Dozer cache sorted inverted index key serialization format

Bei Chu edited this page Apr 27, 2023 · 4 revisions

Format Description

Single Field Key

  • field type, 1 byte.
  • field data, variable length.

Reference: Field::encode.

Multiple Fields Key

For every field:

  • field total length, big endian u64, 8 bytes.
  • field, same as single field key.

Reference: get_secondary_index.

The field total length value is the sum of field total length segment and field segment, so its value is at least 9.

We choose not to encode total number of fields, so when serializing a prefix slice of multiple fields, the serialization of the slice is exactly a prefix of the serialization of all fields.

Example

Single Field Key

Field::String("abc") -> [4, b'a', b'b', b'c']

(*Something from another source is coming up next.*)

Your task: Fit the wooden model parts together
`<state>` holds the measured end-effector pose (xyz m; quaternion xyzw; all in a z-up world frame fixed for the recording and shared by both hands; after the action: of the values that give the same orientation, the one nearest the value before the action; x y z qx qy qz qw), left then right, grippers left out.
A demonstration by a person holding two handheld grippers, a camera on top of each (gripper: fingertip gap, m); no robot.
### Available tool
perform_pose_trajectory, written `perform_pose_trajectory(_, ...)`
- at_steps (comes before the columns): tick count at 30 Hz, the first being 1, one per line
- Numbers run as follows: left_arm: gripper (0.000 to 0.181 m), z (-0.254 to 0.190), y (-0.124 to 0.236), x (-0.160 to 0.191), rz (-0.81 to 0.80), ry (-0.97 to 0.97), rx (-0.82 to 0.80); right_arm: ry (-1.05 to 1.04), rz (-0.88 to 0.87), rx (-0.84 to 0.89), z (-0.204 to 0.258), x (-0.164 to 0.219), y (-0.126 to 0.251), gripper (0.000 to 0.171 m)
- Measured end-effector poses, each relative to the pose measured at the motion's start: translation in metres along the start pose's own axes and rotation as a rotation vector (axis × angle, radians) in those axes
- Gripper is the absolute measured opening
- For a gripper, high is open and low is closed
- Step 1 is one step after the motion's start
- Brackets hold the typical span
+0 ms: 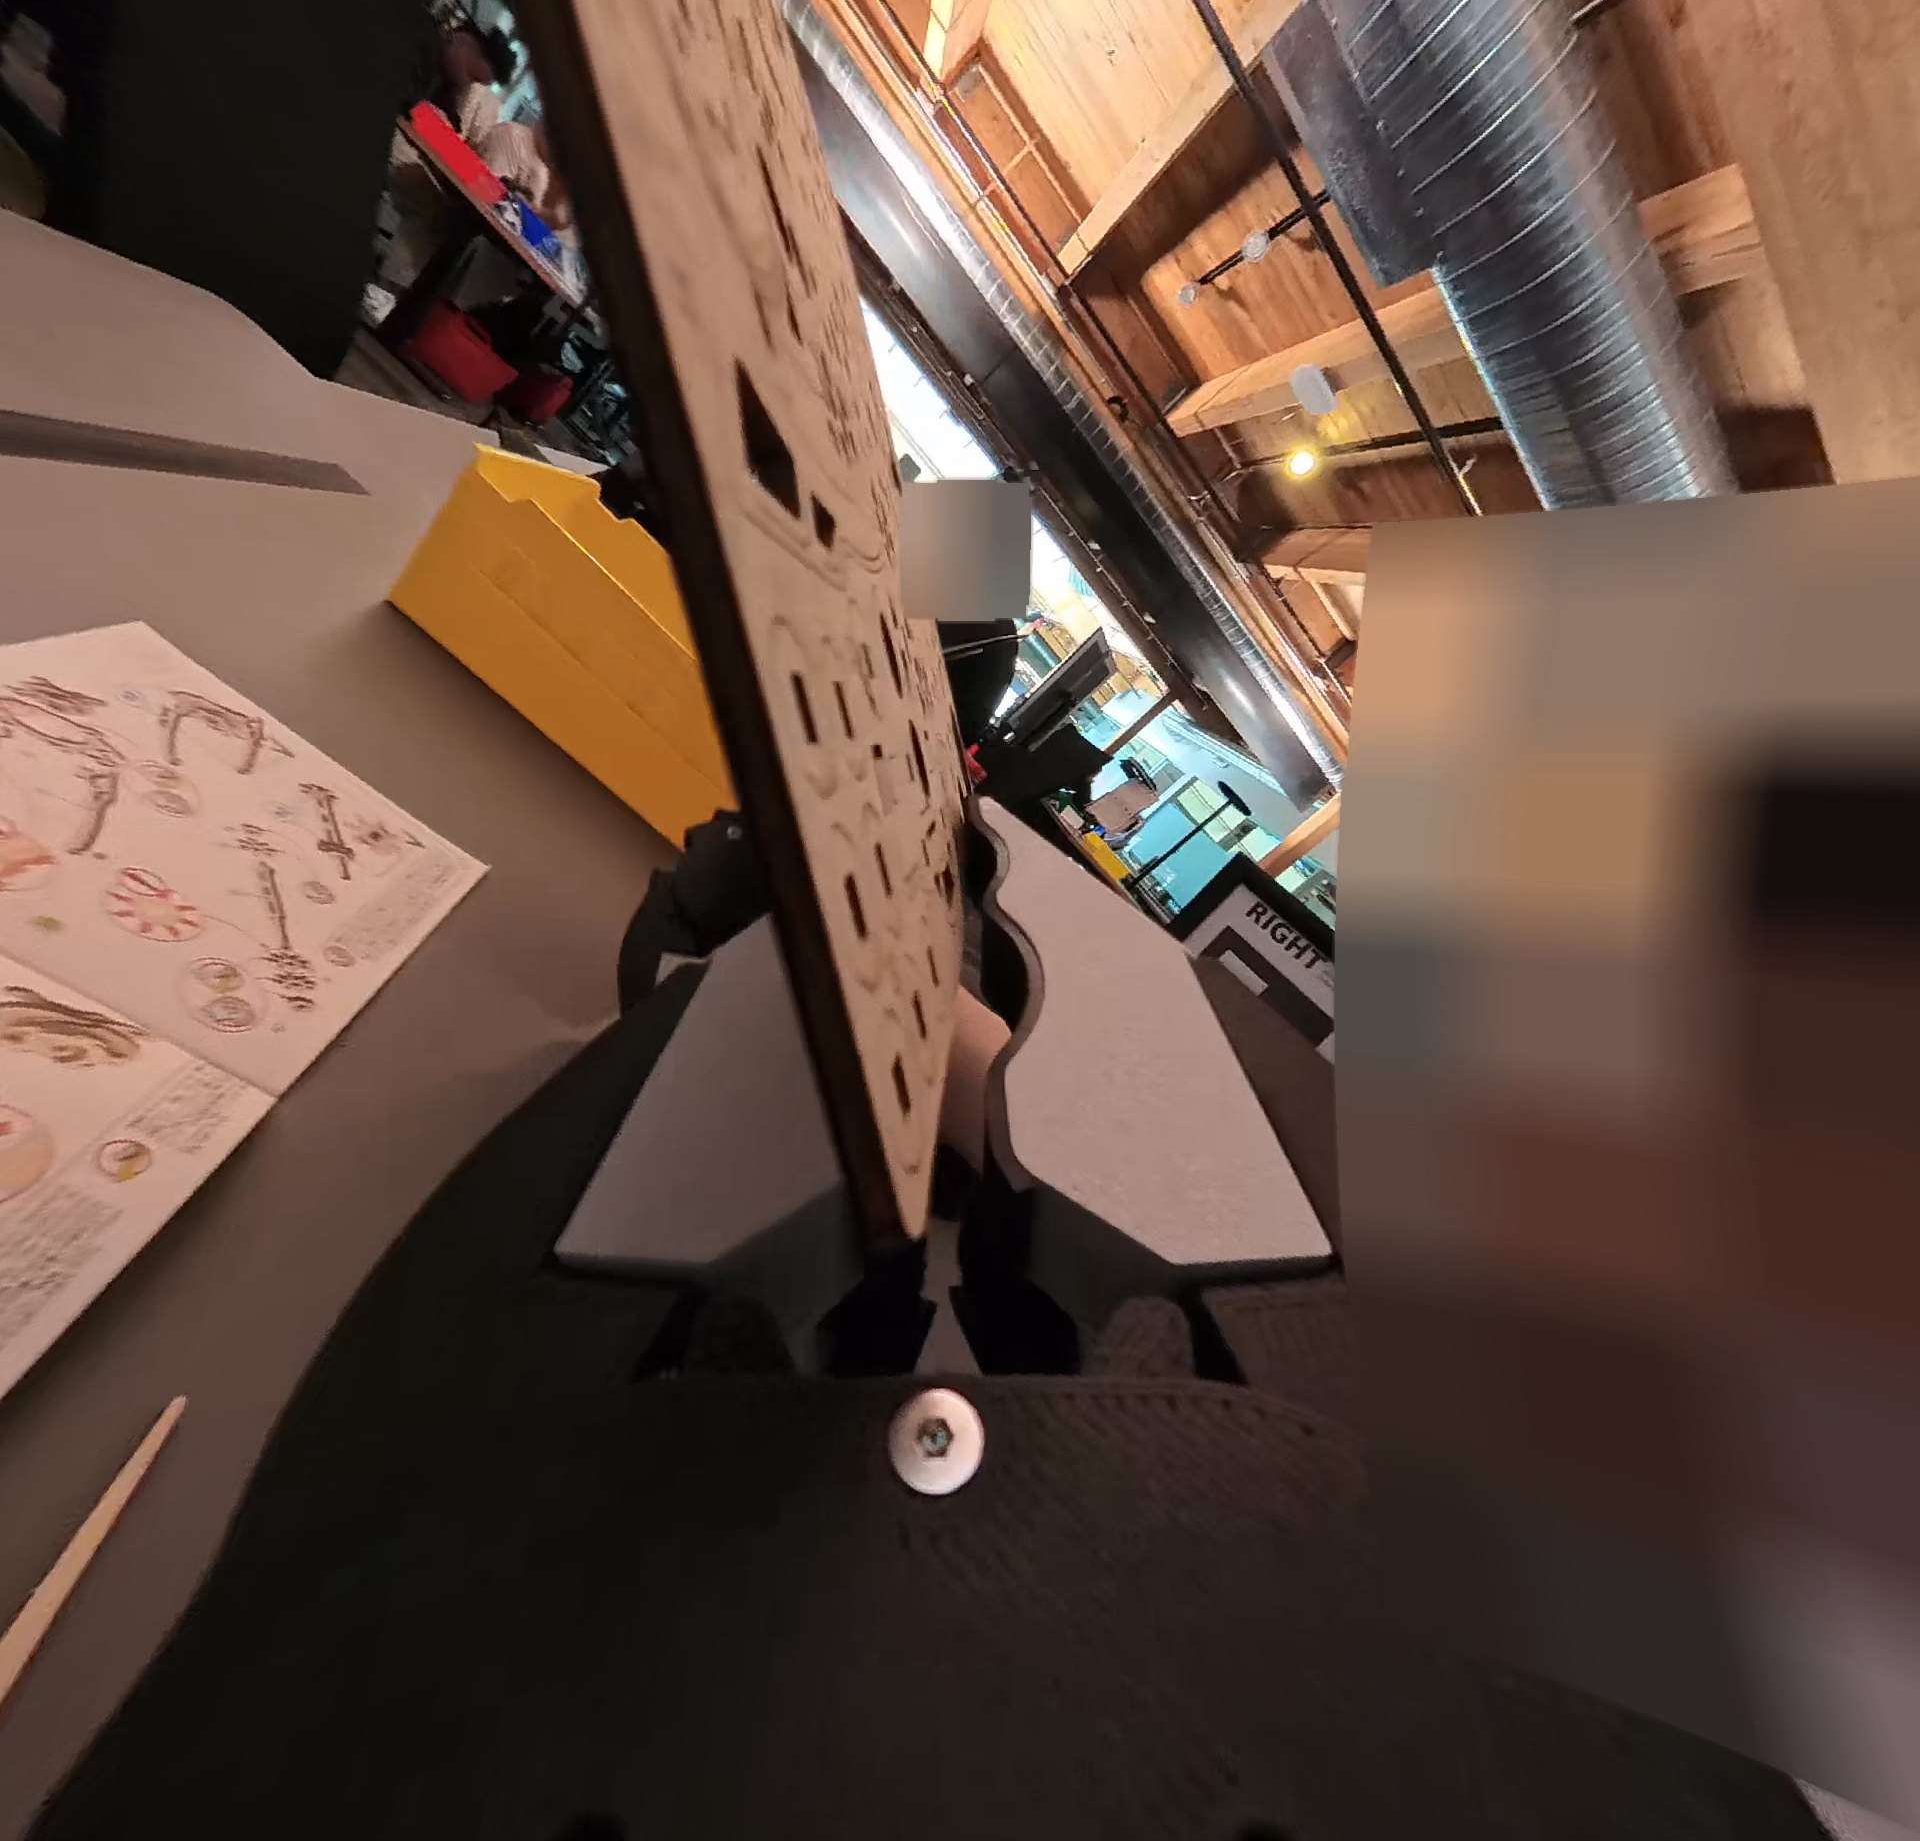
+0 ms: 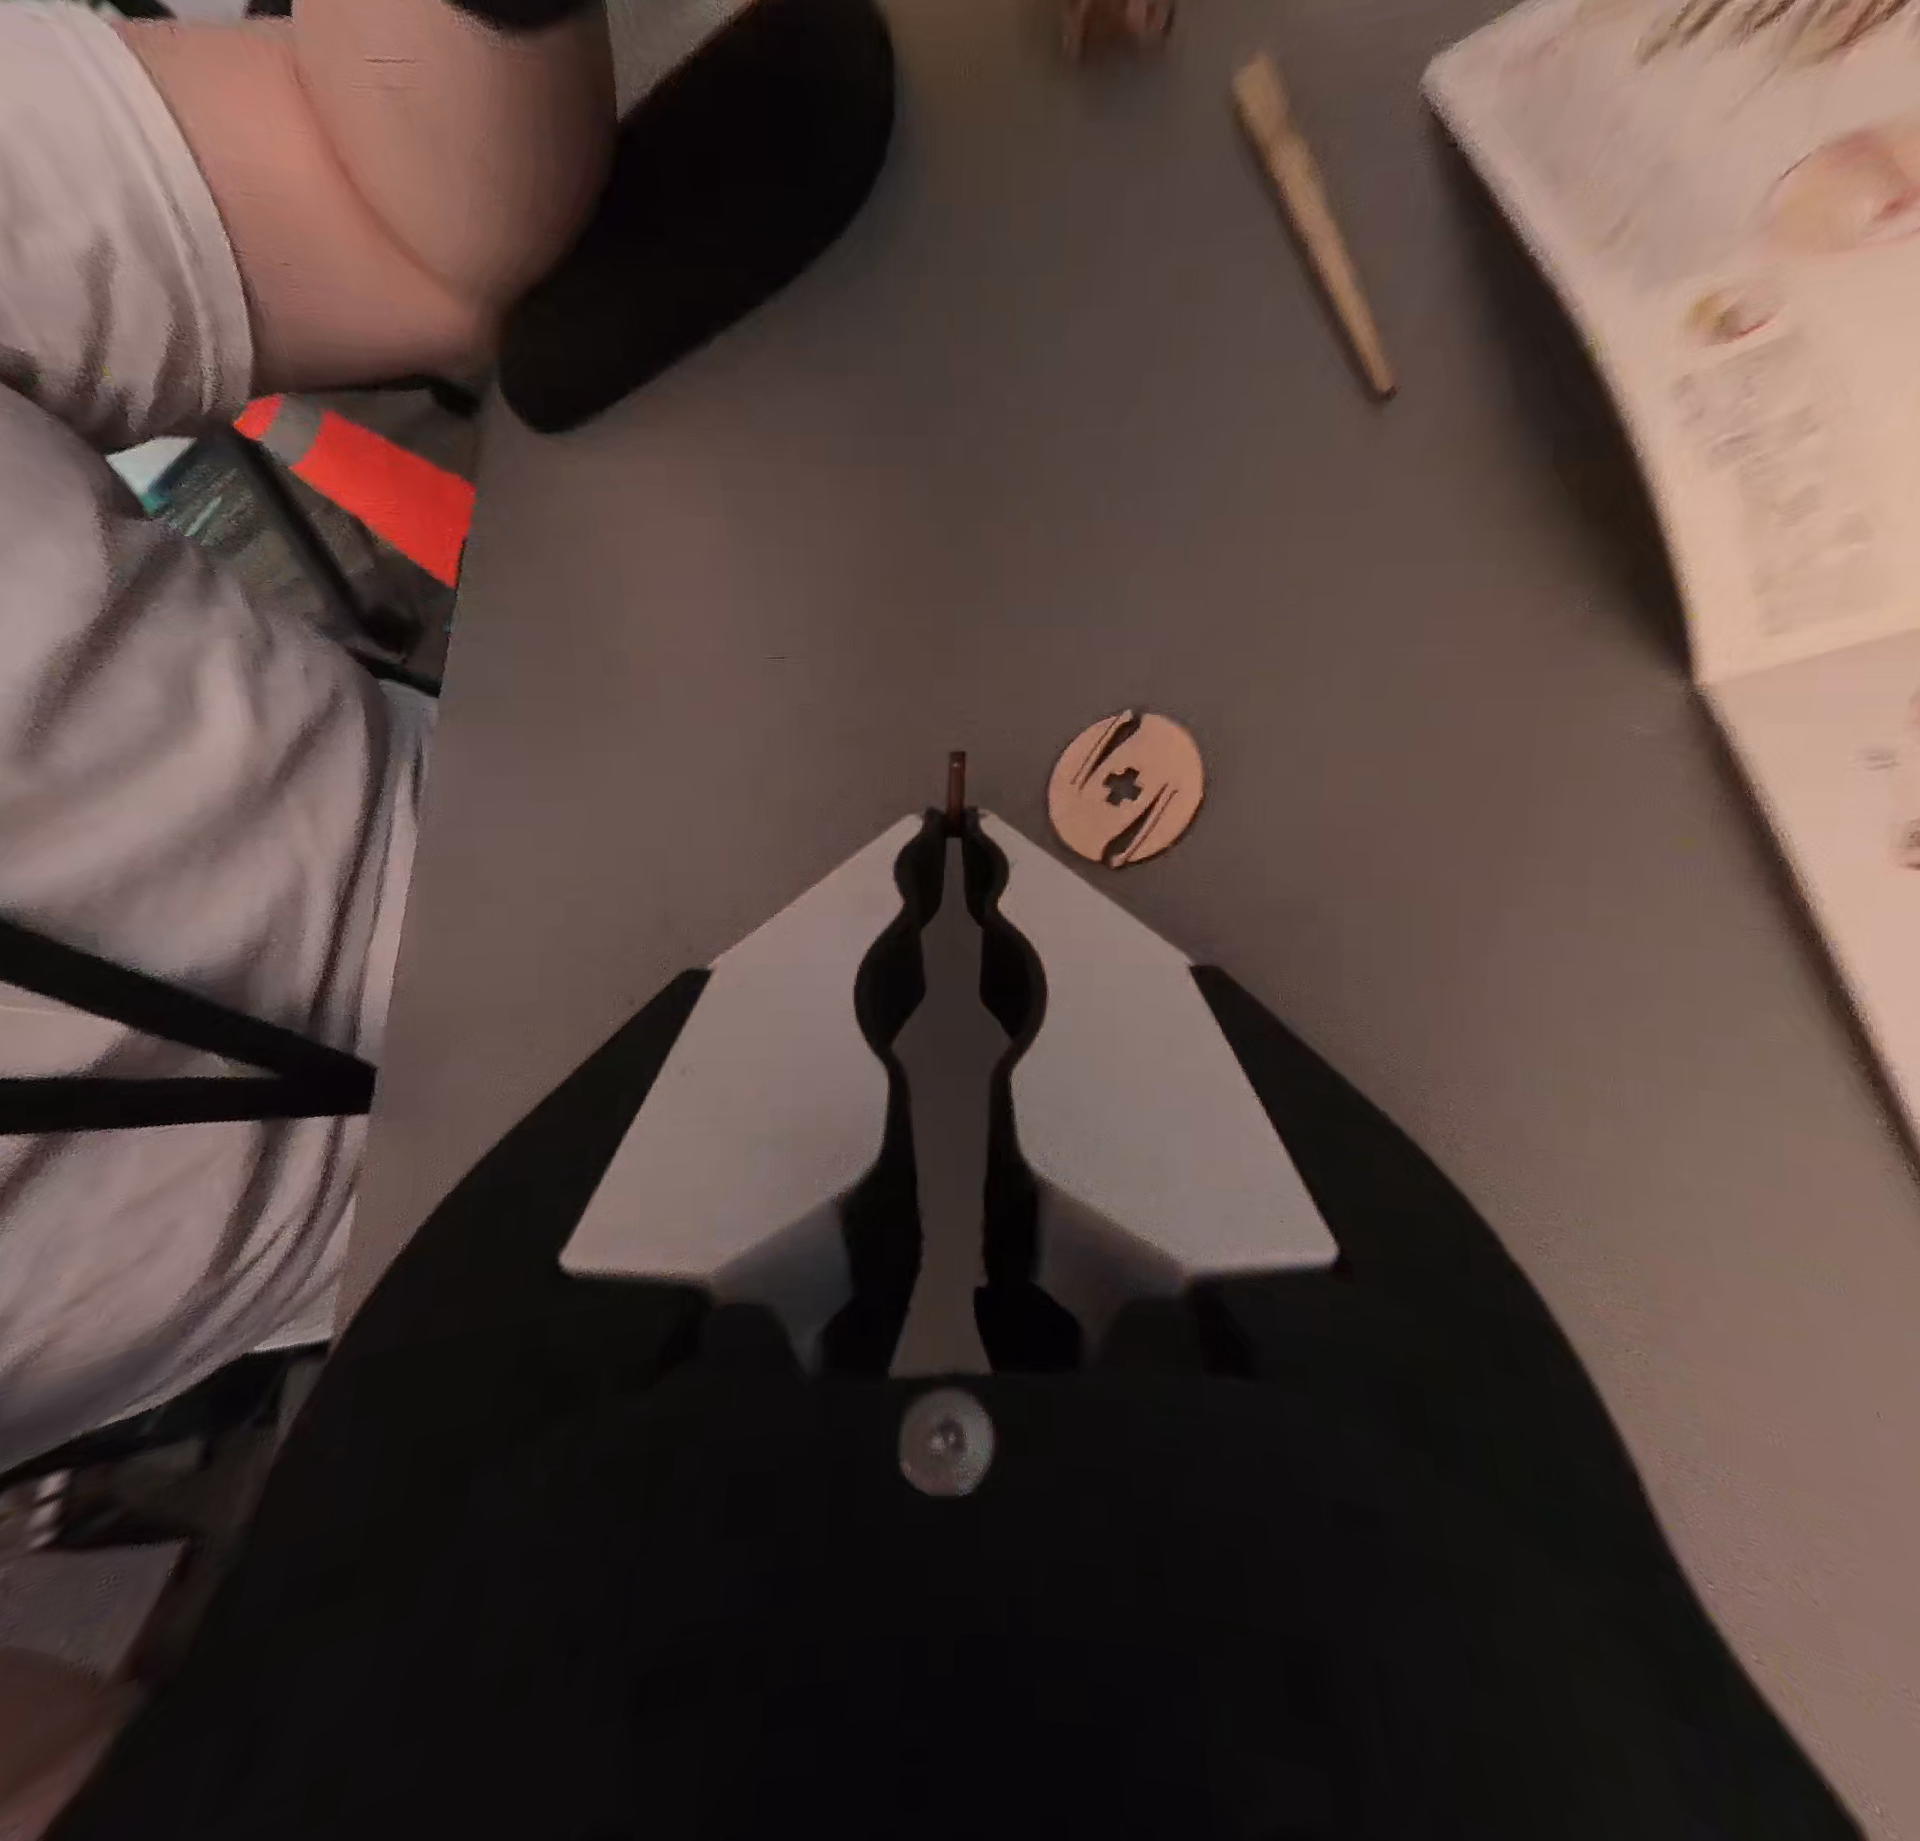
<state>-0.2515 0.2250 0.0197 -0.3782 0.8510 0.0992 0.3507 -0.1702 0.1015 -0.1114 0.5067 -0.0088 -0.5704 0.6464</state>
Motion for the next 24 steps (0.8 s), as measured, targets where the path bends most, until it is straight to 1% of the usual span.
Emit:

Explanation: 4 is the type for String, followed by the bytes of the string.

Multiple Fields Key

[Field::String("a"), Field::String("bc")] -> [0, 0, 0, 0, 0, 0, 0, 10, 4, b'a', 0, 0, 0, 0, 0, 0, 0, 11, 4, b'b', b'c']

Explanation:

First field:

[0, 0, 0, 0, 0, 0, 0, 10, 4, b'a']

The first 8 bytes are the big endian representation of 10u64, and the total length of the serialization of the first field is 10.

The last 2 bytes are the single field Field::String("a") representation.

Second field:

[0, 0, 0, 0, 0, 0, 0, 11, 4, b'b', b'c']

The first 8 bytes are the big endian representation of 11u64, and the total length of the serialization of the first field is 11.

The last 3 bytes are the single field Field::String("bc") representation.